Benefit’s Idea of Beauty
Benefit Cosmetics Ireland has chosen Irish model Kate Grant, who has Down’s Syndrome, as the fresh face for its campaign to promote the brand’s new ‘Roller Liner’. Benefit Cosmetics discovered Grant in a Facebook video about her journey to becoming a model and was quickly captivated by Grant’s zest for life, her strong determination, and infectious energy.
The brand decided that Grant would make an ideal ambassador for the brand. A spokesperson for Benefit Cosmetics Ireland said that the company is honored to feature Grant as the face for the campaign. It hopes her involvement will show that beauty and makeup campaigns can absolutely feature anyone from all walks of life.
IKEA’s Ideal Holiday
Whilst most big retail brands were busy putting on their most glitzy showcase for their Christmas commercials, Ikea USA stripped back their idea to focus on families that are diverse in both age and ethnicities. “Our holidays don’t all look the same—maybe that’s what makes us great,” a voiceover says. The idea is to show that Ikea knows the importance of life at home and that the holidays look and feel different for everyone.
“Our goal was to tell this in a very real and empathetic way that was a natural fit for IKEA’s values and their role in helping every home be the heart of everyone’s best holiday memories,” said Ogilvy Group Creative Director, Della Mathew, in a statement.

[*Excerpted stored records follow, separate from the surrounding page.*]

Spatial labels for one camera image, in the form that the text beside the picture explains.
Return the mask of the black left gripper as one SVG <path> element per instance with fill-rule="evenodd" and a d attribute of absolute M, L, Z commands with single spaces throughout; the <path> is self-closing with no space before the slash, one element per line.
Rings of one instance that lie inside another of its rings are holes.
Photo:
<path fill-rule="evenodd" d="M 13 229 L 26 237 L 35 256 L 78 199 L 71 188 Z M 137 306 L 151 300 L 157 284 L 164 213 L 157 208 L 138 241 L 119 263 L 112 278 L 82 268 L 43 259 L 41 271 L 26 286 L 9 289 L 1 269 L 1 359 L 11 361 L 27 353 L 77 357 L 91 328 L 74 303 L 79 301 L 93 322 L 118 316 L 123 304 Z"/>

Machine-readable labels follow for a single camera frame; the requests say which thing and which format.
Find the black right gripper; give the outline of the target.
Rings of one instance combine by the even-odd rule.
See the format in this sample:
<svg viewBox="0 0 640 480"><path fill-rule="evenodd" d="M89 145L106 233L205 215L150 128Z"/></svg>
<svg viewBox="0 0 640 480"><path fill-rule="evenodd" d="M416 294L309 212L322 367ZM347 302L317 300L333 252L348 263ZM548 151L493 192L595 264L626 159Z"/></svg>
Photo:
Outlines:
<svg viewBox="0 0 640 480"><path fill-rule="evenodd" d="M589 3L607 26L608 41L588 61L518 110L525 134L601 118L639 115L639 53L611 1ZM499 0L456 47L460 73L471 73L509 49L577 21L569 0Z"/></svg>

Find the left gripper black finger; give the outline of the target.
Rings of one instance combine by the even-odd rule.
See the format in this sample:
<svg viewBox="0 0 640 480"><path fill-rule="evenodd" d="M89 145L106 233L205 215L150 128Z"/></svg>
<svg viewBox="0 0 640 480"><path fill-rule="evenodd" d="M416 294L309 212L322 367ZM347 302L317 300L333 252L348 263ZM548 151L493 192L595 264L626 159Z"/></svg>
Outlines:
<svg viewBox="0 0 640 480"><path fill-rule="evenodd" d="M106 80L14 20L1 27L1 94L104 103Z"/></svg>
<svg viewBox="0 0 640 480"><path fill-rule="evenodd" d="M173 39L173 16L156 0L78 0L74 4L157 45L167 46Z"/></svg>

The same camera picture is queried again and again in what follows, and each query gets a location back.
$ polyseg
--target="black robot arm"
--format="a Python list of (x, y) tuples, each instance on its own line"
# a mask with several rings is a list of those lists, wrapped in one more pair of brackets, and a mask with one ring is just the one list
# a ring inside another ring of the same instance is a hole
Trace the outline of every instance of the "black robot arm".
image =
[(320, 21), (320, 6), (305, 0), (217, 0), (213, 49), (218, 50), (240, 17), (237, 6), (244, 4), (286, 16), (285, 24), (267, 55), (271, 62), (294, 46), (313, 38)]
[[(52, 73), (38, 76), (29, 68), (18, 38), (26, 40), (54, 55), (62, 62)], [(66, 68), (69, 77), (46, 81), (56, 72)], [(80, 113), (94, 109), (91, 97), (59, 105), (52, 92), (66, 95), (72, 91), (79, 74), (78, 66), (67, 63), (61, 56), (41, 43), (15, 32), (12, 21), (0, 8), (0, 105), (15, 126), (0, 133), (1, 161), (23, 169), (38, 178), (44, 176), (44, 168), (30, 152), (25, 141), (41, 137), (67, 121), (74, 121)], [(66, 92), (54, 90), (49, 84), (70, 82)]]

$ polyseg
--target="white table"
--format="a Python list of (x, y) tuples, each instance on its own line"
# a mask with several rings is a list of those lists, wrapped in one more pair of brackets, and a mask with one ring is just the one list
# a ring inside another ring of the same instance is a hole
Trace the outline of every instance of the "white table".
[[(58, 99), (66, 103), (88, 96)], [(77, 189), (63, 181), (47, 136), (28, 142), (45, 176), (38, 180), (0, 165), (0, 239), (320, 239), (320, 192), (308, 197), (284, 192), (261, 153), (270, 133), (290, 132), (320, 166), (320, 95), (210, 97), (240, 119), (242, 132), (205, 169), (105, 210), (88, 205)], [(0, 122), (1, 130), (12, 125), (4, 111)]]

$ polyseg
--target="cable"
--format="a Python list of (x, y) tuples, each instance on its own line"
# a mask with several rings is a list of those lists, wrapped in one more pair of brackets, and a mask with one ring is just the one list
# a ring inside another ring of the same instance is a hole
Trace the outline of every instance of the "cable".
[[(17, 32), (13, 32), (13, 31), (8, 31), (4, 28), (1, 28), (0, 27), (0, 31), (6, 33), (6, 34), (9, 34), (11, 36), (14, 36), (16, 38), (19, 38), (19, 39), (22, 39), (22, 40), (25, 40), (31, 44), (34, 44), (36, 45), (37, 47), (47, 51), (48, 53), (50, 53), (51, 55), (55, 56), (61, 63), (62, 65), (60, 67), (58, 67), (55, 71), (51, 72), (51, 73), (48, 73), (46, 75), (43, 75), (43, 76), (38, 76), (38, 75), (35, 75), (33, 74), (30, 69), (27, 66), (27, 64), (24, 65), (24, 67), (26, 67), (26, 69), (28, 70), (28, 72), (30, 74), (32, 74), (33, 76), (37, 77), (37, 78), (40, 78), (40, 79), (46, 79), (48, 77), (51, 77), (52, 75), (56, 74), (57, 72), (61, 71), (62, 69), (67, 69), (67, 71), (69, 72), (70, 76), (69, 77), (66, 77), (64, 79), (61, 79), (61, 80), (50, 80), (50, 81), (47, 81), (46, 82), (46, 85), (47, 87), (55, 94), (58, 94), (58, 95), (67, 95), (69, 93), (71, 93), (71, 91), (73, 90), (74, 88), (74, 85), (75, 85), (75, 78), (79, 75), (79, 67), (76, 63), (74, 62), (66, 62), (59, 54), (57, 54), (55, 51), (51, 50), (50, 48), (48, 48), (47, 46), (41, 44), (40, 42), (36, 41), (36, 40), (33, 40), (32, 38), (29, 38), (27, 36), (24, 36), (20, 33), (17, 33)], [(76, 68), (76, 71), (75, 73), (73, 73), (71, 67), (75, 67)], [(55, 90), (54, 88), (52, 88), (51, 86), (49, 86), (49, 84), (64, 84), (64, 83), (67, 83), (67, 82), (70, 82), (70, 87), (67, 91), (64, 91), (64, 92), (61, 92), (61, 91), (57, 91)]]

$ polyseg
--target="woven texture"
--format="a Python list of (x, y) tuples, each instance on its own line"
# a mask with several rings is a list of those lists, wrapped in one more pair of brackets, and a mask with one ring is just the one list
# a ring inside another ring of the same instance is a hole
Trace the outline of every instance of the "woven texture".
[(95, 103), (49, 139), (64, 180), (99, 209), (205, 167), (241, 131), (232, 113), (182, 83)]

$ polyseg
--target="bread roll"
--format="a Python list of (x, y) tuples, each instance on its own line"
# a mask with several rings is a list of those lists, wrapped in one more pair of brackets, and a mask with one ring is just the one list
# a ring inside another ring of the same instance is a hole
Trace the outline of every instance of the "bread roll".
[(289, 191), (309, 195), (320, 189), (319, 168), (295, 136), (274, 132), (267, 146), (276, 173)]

Women, all be it different sizes and skin tones, are still very much top-of-mind when it comes to how make-up products are created, promoted, and sold. ASOS’s new make-up line is deliberately designed to be gender-neutral. It’s marketing campaign which uses the tagline ‘go play’, puts emphasis on self-expression rather than unattainable standards, with the idea being that make-up can and should be used by anyone for whatever reason they see fit.
This even extends to decisions on design and layout of the website, such as a having a dedicated make-up category on the men’s section as well as the women’s. It’s a subtle decision, but something certainly not seen on most e-commerce websites where it’s more typical to find a ‘men’s grooming’ section.